** Records for this exercise **
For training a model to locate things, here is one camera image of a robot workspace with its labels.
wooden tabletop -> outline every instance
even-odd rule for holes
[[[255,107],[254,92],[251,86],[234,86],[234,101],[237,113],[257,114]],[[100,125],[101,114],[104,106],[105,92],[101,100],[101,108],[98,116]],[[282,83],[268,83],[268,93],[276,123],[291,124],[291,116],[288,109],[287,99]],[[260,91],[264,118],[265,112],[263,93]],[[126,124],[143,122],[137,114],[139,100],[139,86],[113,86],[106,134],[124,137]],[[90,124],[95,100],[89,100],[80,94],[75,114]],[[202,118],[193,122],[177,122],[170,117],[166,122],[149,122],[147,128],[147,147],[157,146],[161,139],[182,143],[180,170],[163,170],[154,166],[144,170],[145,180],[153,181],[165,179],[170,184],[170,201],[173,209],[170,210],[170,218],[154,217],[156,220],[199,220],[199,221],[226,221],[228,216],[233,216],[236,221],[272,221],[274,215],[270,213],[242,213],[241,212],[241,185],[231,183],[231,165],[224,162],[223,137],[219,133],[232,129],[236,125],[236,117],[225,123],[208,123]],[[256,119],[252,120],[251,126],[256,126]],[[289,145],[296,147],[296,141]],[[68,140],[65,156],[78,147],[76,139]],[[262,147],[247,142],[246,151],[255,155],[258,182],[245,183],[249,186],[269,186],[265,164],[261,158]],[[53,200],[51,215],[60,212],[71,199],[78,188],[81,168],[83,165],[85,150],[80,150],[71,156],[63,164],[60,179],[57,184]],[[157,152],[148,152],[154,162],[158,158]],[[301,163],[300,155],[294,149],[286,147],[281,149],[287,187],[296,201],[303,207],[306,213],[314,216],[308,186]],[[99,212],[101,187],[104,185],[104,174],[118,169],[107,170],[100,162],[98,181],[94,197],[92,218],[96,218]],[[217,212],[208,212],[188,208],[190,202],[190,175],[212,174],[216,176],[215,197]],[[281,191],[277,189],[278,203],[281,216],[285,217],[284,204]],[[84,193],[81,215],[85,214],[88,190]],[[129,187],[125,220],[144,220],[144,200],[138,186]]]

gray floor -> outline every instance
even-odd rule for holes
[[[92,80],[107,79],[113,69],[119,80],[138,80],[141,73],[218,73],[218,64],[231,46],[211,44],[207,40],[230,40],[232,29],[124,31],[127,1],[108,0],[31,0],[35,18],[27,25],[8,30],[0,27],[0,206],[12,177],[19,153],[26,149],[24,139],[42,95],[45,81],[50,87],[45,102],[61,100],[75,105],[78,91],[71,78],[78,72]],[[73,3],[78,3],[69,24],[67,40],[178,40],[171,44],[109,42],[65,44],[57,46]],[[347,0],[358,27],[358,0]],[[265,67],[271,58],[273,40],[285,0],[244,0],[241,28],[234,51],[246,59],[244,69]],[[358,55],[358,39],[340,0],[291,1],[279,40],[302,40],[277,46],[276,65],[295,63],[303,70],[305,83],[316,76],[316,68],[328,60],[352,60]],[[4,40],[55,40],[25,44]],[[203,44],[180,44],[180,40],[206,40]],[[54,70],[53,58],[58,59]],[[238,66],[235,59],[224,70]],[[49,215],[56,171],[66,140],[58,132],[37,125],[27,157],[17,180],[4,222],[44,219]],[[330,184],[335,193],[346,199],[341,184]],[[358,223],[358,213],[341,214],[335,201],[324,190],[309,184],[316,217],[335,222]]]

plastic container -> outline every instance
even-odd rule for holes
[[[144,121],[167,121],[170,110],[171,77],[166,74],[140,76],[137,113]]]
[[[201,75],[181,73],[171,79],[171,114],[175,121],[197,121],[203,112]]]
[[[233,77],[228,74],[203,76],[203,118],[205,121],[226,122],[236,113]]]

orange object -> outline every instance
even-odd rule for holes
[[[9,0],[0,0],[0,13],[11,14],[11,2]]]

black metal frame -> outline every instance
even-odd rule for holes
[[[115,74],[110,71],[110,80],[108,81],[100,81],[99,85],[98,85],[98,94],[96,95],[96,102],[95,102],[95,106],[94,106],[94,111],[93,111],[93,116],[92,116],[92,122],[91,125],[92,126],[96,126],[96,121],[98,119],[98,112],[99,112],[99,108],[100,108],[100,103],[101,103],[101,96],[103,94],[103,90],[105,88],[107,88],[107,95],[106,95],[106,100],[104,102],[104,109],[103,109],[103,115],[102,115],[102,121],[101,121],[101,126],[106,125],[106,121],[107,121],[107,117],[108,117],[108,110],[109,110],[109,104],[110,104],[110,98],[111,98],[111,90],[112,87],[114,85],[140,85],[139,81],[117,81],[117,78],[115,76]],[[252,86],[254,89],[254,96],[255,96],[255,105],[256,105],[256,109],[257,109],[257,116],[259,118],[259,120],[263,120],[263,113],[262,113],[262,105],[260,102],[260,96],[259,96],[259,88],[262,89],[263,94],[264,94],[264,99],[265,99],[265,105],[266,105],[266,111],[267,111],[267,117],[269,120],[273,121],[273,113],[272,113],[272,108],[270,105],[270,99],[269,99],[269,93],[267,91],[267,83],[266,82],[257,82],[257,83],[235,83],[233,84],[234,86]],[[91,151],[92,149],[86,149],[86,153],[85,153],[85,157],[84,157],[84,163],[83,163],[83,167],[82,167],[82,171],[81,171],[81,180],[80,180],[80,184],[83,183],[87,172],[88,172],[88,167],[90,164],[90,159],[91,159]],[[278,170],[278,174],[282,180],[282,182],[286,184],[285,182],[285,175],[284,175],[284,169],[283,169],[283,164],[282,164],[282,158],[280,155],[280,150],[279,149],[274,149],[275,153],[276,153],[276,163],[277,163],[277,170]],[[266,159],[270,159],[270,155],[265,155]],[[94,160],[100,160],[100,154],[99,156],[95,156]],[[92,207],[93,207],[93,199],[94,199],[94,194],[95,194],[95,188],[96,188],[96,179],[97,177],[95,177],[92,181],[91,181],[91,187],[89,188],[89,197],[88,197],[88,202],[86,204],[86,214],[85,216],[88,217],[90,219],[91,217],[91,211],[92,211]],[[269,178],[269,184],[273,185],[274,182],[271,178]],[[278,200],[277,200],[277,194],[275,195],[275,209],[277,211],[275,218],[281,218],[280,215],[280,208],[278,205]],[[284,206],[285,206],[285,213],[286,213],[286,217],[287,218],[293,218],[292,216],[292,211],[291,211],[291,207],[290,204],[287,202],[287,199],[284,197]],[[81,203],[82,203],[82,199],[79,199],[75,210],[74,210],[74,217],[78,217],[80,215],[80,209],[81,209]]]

** What you have to do **
What you should produce is an exact copy of the records above.

** Expected answer **
For training a model to locate things, here is one camera image of a robot workspace with its labels.
wooden tabletop -> outline every instance
even-odd rule for holes
[[[255,107],[254,92],[251,86],[234,86],[234,101],[237,113],[257,114]],[[100,125],[101,114],[104,106],[105,92],[101,100],[101,108],[98,116]],[[282,83],[268,83],[268,93],[276,123],[291,124],[291,116],[288,109],[287,99]],[[260,91],[264,118],[265,112],[263,93]],[[126,124],[143,122],[137,114],[139,100],[139,86],[113,86],[106,134],[124,137]],[[90,124],[95,100],[89,100],[80,94],[75,114]],[[202,118],[193,122],[177,122],[170,117],[166,122],[149,122],[147,128],[147,147],[157,146],[161,139],[182,143],[180,170],[163,170],[154,166],[144,170],[145,180],[153,181],[165,179],[170,184],[170,201],[173,209],[170,210],[170,218],[154,217],[156,220],[199,220],[199,221],[226,221],[228,216],[233,216],[236,221],[272,221],[274,215],[270,213],[242,213],[241,212],[241,185],[231,183],[231,165],[224,162],[223,137],[219,133],[232,129],[236,125],[236,117],[225,123],[208,123]],[[256,119],[252,120],[251,126],[256,126]],[[289,145],[296,147],[296,141]],[[68,140],[65,156],[78,147],[76,139]],[[262,147],[247,142],[246,151],[255,155],[258,182],[245,183],[249,186],[269,186],[265,164],[261,158]],[[53,200],[51,215],[60,212],[71,199],[78,188],[81,168],[83,165],[85,150],[80,150],[71,156],[63,164],[60,179],[57,184]],[[157,152],[148,152],[154,162],[158,158]],[[301,163],[300,155],[294,149],[286,147],[281,149],[287,187],[296,201],[303,207],[306,213],[314,216],[308,186]],[[99,212],[101,187],[104,185],[104,174],[118,169],[107,170],[100,162],[98,181],[94,197],[92,218],[96,218]],[[217,212],[208,212],[188,208],[190,202],[190,175],[212,174],[216,176],[215,197]],[[281,191],[277,189],[278,203],[281,216],[285,217],[284,204]],[[84,193],[81,215],[85,214],[88,190]],[[129,187],[125,220],[144,220],[144,200],[138,186]]]

gray floor -> outline every instance
even-odd rule for holes
[[[92,80],[107,79],[113,69],[119,80],[138,80],[141,73],[218,73],[218,64],[231,46],[211,44],[207,40],[230,40],[232,29],[124,31],[127,1],[108,0],[31,0],[35,18],[27,25],[8,30],[0,27],[0,206],[12,177],[19,153],[26,149],[24,139],[42,95],[45,81],[50,87],[45,102],[61,100],[75,105],[78,91],[71,78],[78,72]],[[73,3],[78,3],[69,24],[67,40],[178,40],[171,44],[109,42],[65,44],[57,46]],[[347,0],[358,27],[358,0]],[[265,67],[271,58],[273,40],[285,0],[244,0],[241,28],[234,51],[246,59],[244,69]],[[358,55],[358,39],[340,0],[291,1],[279,40],[302,40],[277,46],[276,65],[295,63],[303,70],[305,83],[316,76],[316,68],[328,60],[352,60]],[[4,40],[55,40],[25,44]],[[203,44],[180,44],[180,40],[206,40]],[[54,70],[53,58],[58,59]],[[238,66],[235,59],[224,70]],[[49,215],[56,171],[66,140],[58,132],[37,125],[27,157],[17,180],[4,222],[44,219]],[[330,184],[335,193],[346,199],[341,184]],[[358,223],[358,213],[341,214],[335,201],[324,190],[309,184],[316,217],[335,222]]]

plastic container -> outline every instance
even-odd rule for holes
[[[144,121],[167,121],[170,110],[171,77],[166,74],[140,76],[137,113]]]
[[[201,75],[181,73],[171,79],[171,114],[175,121],[197,121],[203,112]]]
[[[233,77],[228,74],[203,76],[203,118],[205,121],[226,122],[236,113]]]

orange object -> outline every instance
even-odd rule for holes
[[[9,0],[0,0],[0,13],[11,14],[11,2]]]

black metal frame -> outline every instance
even-odd rule for holes
[[[115,74],[110,71],[110,80],[108,81],[100,81],[99,85],[98,85],[98,94],[96,95],[96,102],[95,102],[95,106],[94,106],[94,111],[93,111],[93,116],[92,116],[92,122],[91,125],[92,126],[96,126],[96,121],[98,119],[98,112],[99,112],[99,108],[100,108],[100,103],[101,103],[101,96],[103,94],[103,90],[105,88],[107,88],[107,95],[106,95],[106,100],[104,102],[104,109],[103,109],[103,115],[102,115],[102,121],[101,121],[101,126],[106,125],[106,121],[107,121],[107,117],[108,117],[108,110],[109,110],[109,104],[110,104],[110,98],[111,98],[111,90],[112,87],[114,85],[140,85],[139,81],[117,81],[117,78],[115,76]],[[252,86],[254,89],[254,96],[255,96],[255,105],[256,105],[256,109],[257,109],[257,116],[259,118],[259,120],[263,120],[263,113],[262,113],[262,105],[260,102],[260,96],[259,96],[259,88],[262,89],[263,94],[264,94],[264,99],[265,99],[265,105],[266,105],[266,111],[267,111],[267,117],[269,120],[273,121],[273,113],[272,113],[272,108],[270,105],[270,99],[269,99],[269,93],[267,91],[267,83],[266,82],[257,82],[257,83],[235,83],[233,84],[234,86]],[[91,151],[92,149],[86,149],[86,153],[85,153],[85,157],[84,157],[84,163],[83,163],[83,167],[82,167],[82,171],[81,171],[81,180],[80,180],[80,184],[83,183],[87,172],[88,172],[88,167],[90,164],[90,159],[91,159]],[[278,170],[278,174],[282,180],[282,182],[286,184],[285,182],[285,175],[284,175],[284,169],[283,169],[283,164],[282,164],[282,158],[280,155],[280,150],[279,149],[274,149],[275,153],[276,153],[276,163],[277,163],[277,170]],[[266,159],[270,159],[270,155],[265,155]],[[94,160],[100,160],[100,154],[99,156],[95,156]],[[92,207],[93,207],[93,199],[94,199],[94,194],[95,194],[95,188],[96,188],[96,179],[97,177],[95,177],[92,181],[91,181],[91,187],[89,188],[89,197],[88,197],[88,202],[86,204],[86,214],[85,216],[88,217],[90,219],[91,217],[91,211],[92,211]],[[269,178],[269,184],[273,185],[274,182],[271,178]],[[278,200],[277,200],[277,194],[275,195],[275,209],[277,211],[275,218],[281,218],[280,215],[280,208],[278,205]],[[284,206],[285,206],[285,213],[286,213],[286,217],[287,218],[293,218],[292,216],[292,211],[291,211],[291,207],[290,204],[287,202],[287,199],[284,197]],[[81,203],[82,203],[82,199],[79,199],[75,210],[74,210],[74,217],[78,217],[80,215],[80,209],[81,209]]]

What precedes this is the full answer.